* Activity *
The lines needed are those below that contain the word "camera"; copy each one.

== The data

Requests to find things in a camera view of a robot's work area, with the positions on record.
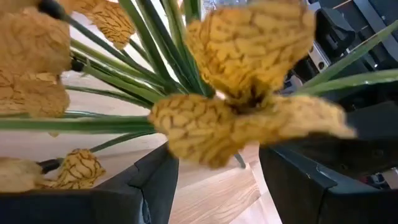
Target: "brown vein pattern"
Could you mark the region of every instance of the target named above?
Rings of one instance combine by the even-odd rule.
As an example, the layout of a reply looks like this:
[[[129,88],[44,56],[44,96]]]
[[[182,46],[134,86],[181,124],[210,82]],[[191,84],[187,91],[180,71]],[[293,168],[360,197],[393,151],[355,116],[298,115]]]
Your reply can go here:
[[[174,95],[157,102],[148,117],[167,136],[178,158],[223,167],[250,142],[272,144],[311,132],[355,137],[344,111],[311,96],[273,96],[250,114],[236,114],[224,101],[199,95]]]
[[[68,24],[27,7],[0,17],[0,30],[0,114],[61,116],[69,105],[59,79],[70,67]]]
[[[133,23],[119,3],[107,0],[76,1],[74,9],[93,21],[94,25],[119,50],[128,44],[130,36],[135,33]]]
[[[299,0],[268,0],[211,11],[187,27],[185,41],[207,83],[234,104],[253,98],[252,86],[272,92],[308,54],[315,31],[313,12]]]
[[[63,160],[55,181],[43,182],[51,189],[89,189],[105,170],[88,149],[75,149]]]

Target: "green leaf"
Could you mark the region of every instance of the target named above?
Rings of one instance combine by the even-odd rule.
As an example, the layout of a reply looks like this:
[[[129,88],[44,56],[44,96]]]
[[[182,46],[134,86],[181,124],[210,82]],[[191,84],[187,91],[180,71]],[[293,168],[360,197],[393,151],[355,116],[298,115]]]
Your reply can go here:
[[[148,89],[141,88],[139,86],[124,82],[123,80],[121,80],[117,77],[109,76],[109,75],[107,75],[99,70],[96,70],[90,66],[85,66],[83,71],[86,73],[89,73],[90,75],[92,75],[100,80],[103,80],[107,83],[111,83],[111,84],[117,86],[118,88],[122,88],[124,90],[131,91],[131,92],[147,99],[148,101],[150,101],[152,103],[155,103],[164,97],[164,96],[156,93],[155,91],[150,91]]]
[[[135,105],[142,106],[144,108],[150,109],[152,105],[149,105],[145,101],[141,101],[140,99],[137,99],[133,96],[129,96],[125,93],[118,93],[116,91],[110,91],[110,90],[99,90],[95,88],[87,88],[87,87],[80,87],[80,86],[70,86],[70,85],[65,85],[67,90],[73,90],[73,91],[80,91],[84,93],[93,93],[97,95],[103,95],[103,96],[109,96],[112,98],[116,98],[119,100],[123,100],[129,103],[134,103]]]
[[[100,151],[102,149],[105,149],[107,147],[111,147],[111,146],[114,146],[116,144],[119,144],[119,143],[122,143],[122,142],[125,142],[125,141],[128,141],[128,140],[132,140],[134,138],[138,138],[138,137],[141,137],[141,136],[145,136],[145,135],[148,135],[148,134],[154,134],[154,133],[156,133],[155,129],[154,128],[149,128],[149,129],[143,129],[141,131],[136,131],[134,133],[125,134],[125,135],[122,135],[120,137],[117,137],[117,138],[114,138],[112,140],[109,140],[107,142],[104,142],[104,143],[100,144],[99,146],[92,147],[90,149],[90,151],[91,152],[98,152],[98,151]]]
[[[120,117],[118,115],[108,115],[100,113],[92,113],[88,111],[73,111],[68,110],[65,112],[62,118],[97,118],[97,117]],[[28,113],[19,114],[2,114],[0,118],[30,118]]]
[[[191,83],[190,80],[188,80],[187,77],[184,75],[191,72],[189,67],[187,66],[187,62],[184,61],[179,54],[176,46],[173,43],[173,40],[170,37],[169,32],[164,26],[158,12],[156,11],[151,1],[137,0],[136,2],[140,11],[142,12],[142,16],[146,21],[146,24],[148,25],[152,36],[159,46],[159,49],[163,53],[166,60],[169,62],[170,66],[173,68],[173,71],[180,83],[183,85],[184,88],[188,90],[188,92],[199,93],[198,88],[195,88],[195,84]]]
[[[150,61],[149,61],[149,57],[148,57],[148,55],[147,55],[147,52],[145,52],[145,50],[142,49],[141,46],[140,46],[139,44],[137,44],[135,41],[133,41],[132,39],[130,39],[129,43],[130,43],[131,47],[133,47],[134,50],[136,50],[137,53],[139,53],[139,55],[140,55],[146,62],[148,62],[148,63],[150,64]]]
[[[76,28],[78,31],[80,31],[82,34],[84,34],[87,38],[92,40],[94,43],[98,44],[105,50],[107,50],[109,53],[111,53],[113,56],[115,56],[117,59],[121,60],[122,62],[130,65],[132,68],[135,68],[137,71],[140,71],[142,73],[147,73],[150,74],[152,73],[148,69],[144,68],[140,64],[138,64],[136,61],[132,60],[131,58],[125,57],[123,54],[121,54],[118,50],[114,49],[112,46],[110,46],[108,43],[106,43],[103,39],[99,38],[97,35],[92,33],[92,31],[88,30],[86,27],[81,25],[79,22],[74,20],[72,17],[67,16],[66,21]]]
[[[369,52],[374,46],[388,38],[394,30],[398,28],[398,21],[393,22],[391,25],[387,26],[373,37],[363,42],[357,49],[354,49],[351,53],[345,56],[343,59],[339,60],[332,66],[328,67],[325,71],[321,72],[317,76],[313,77],[308,82],[304,83],[302,88],[309,88],[316,84],[326,82],[331,80],[335,75],[341,72],[345,67],[361,58],[364,54]]]
[[[120,116],[104,118],[1,118],[0,129],[10,131],[42,131],[80,134],[124,134],[148,130],[153,125],[146,116]]]
[[[63,118],[104,118],[104,117],[110,118],[110,117],[122,117],[122,116],[94,113],[89,111],[75,111],[75,110],[68,110],[65,112],[63,116]]]
[[[360,85],[374,85],[377,83],[388,83],[398,81],[398,69],[382,70],[378,72],[363,73],[350,77],[320,83],[305,89],[300,89],[295,94],[319,95],[326,91],[339,90],[342,88],[355,87]]]
[[[136,7],[133,5],[131,0],[119,0],[119,4],[127,12],[130,20],[133,21],[136,26],[138,31],[137,34],[155,72],[163,77],[165,81],[173,83],[174,81],[170,76],[169,71],[167,71],[165,63],[157,50],[157,46]]]
[[[200,74],[195,65],[195,59],[185,46],[184,35],[185,26],[182,21],[180,9],[178,8],[177,1],[161,0],[163,2],[164,9],[169,21],[170,33],[172,35],[173,42],[178,48],[178,51],[182,58],[185,59],[185,63],[188,65],[190,72],[182,73],[187,78],[189,83],[194,87],[196,93],[206,95],[205,89],[202,88],[200,83]]]
[[[201,18],[201,1],[184,0],[185,23],[188,25],[191,21]]]
[[[78,51],[83,52],[85,55],[89,56],[90,58],[93,58],[96,61],[101,62],[101,65],[102,64],[107,65],[113,69],[116,69],[120,72],[123,72],[129,76],[132,76],[138,80],[142,80],[143,82],[146,82],[156,87],[163,87],[166,85],[166,82],[158,75],[152,72],[151,73],[139,72],[131,67],[128,67],[123,63],[119,63],[117,60],[113,60],[112,58],[103,55],[102,53],[82,44],[81,42],[75,39],[71,40],[71,46],[77,49]],[[86,63],[86,61],[89,59],[87,58],[87,56],[83,55],[80,52],[77,52],[76,50],[72,49],[73,56],[78,57],[80,60],[83,61],[83,63]]]

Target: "artificial plant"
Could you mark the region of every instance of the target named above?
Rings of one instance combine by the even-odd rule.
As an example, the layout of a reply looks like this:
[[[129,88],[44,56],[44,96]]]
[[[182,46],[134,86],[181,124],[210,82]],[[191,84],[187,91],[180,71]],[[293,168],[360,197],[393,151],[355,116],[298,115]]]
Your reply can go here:
[[[270,144],[313,131],[355,138],[339,106],[308,93],[398,78],[397,70],[388,70],[330,81],[386,38],[398,27],[395,22],[304,84],[299,95],[280,96],[275,91],[283,87],[288,70],[306,56],[314,38],[315,17],[302,1],[222,7],[204,19],[199,0],[183,2],[184,16],[176,1],[159,1],[169,26],[148,0],[134,0],[135,4],[131,0],[59,0],[59,4],[7,0],[9,10],[0,11],[0,29],[6,34],[0,37],[0,129],[124,134],[90,150],[73,151],[56,180],[43,181],[40,172],[30,175],[30,181],[39,183],[25,190],[43,185],[91,187],[103,173],[92,152],[157,131],[168,137],[172,154],[211,168],[225,166],[250,141]],[[75,21],[70,16],[73,11],[90,19],[113,46]],[[114,57],[71,39],[68,24]],[[130,39],[135,32],[140,43]],[[152,69],[138,64],[124,50],[127,45]],[[70,69],[118,91],[63,86],[60,75]],[[114,97],[151,112],[147,118],[68,111],[65,89]],[[215,97],[215,90],[226,99]],[[81,158],[89,158],[92,166],[84,166]],[[75,161],[73,177],[63,175],[71,168],[68,161]],[[83,175],[87,173],[92,175],[87,178]]]

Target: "flower petal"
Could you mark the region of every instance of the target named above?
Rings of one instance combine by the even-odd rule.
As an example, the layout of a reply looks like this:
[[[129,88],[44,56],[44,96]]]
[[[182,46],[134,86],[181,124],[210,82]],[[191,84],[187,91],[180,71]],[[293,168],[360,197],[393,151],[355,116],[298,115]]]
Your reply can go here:
[[[70,69],[69,25],[34,8],[0,18],[0,70],[61,74]]]
[[[222,100],[174,95],[158,101],[148,119],[167,136],[176,157],[215,169],[243,147],[230,141],[230,126],[224,125],[234,117]]]
[[[239,116],[235,121],[234,141],[259,141],[274,144],[310,133],[328,133],[339,138],[355,138],[346,124],[342,108],[314,96],[272,96],[261,110]]]
[[[3,15],[0,30],[0,114],[61,116],[69,104],[59,80],[70,68],[69,25],[29,7]]]
[[[25,110],[32,117],[61,117],[69,106],[69,96],[60,83],[19,82]]]
[[[5,12],[17,12],[23,8],[36,6],[41,0],[2,0],[0,15]]]
[[[157,102],[148,119],[176,157],[213,169],[253,141],[274,144],[317,132],[356,135],[340,107],[311,96],[272,96],[259,110],[237,115],[221,100],[174,95]]]
[[[35,162],[0,157],[0,192],[26,192],[42,181],[42,168]]]
[[[74,7],[76,11],[87,16],[119,50],[129,43],[130,36],[136,31],[119,3],[84,0],[77,1]]]
[[[187,27],[186,44],[207,83],[246,103],[248,89],[269,93],[308,54],[315,32],[313,12],[301,0],[268,0],[211,11]]]
[[[42,182],[51,189],[89,189],[105,174],[97,158],[88,149],[75,149],[63,160],[56,180]]]

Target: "black object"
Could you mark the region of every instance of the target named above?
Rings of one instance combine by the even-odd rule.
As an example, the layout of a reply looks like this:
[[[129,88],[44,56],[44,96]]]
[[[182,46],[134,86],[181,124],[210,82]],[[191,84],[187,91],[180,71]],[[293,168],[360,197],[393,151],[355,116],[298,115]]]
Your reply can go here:
[[[356,37],[356,32],[336,9],[323,8],[316,13],[317,30],[315,39],[331,61],[347,54]]]
[[[56,0],[41,0],[37,5],[39,12],[46,13],[54,19],[63,20],[65,18],[65,10]]]
[[[398,164],[397,118],[398,107],[385,102],[349,113],[358,139],[314,134],[261,147],[262,171],[282,222],[398,223],[398,190],[350,178]]]
[[[49,159],[38,162],[37,164],[42,167],[42,173],[46,174],[52,170],[58,169],[58,167],[61,165],[61,162],[58,159]]]
[[[177,178],[166,143],[93,189],[0,194],[1,223],[167,224]]]

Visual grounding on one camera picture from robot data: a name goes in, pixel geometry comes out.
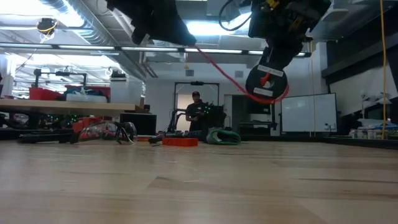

====

* Response to this exercise *
Requests to find things in a camera view of a robot's work area, with the positions on record.
Visual grounding on one camera picture from robot data: a name goes in, pixel geometry comes out.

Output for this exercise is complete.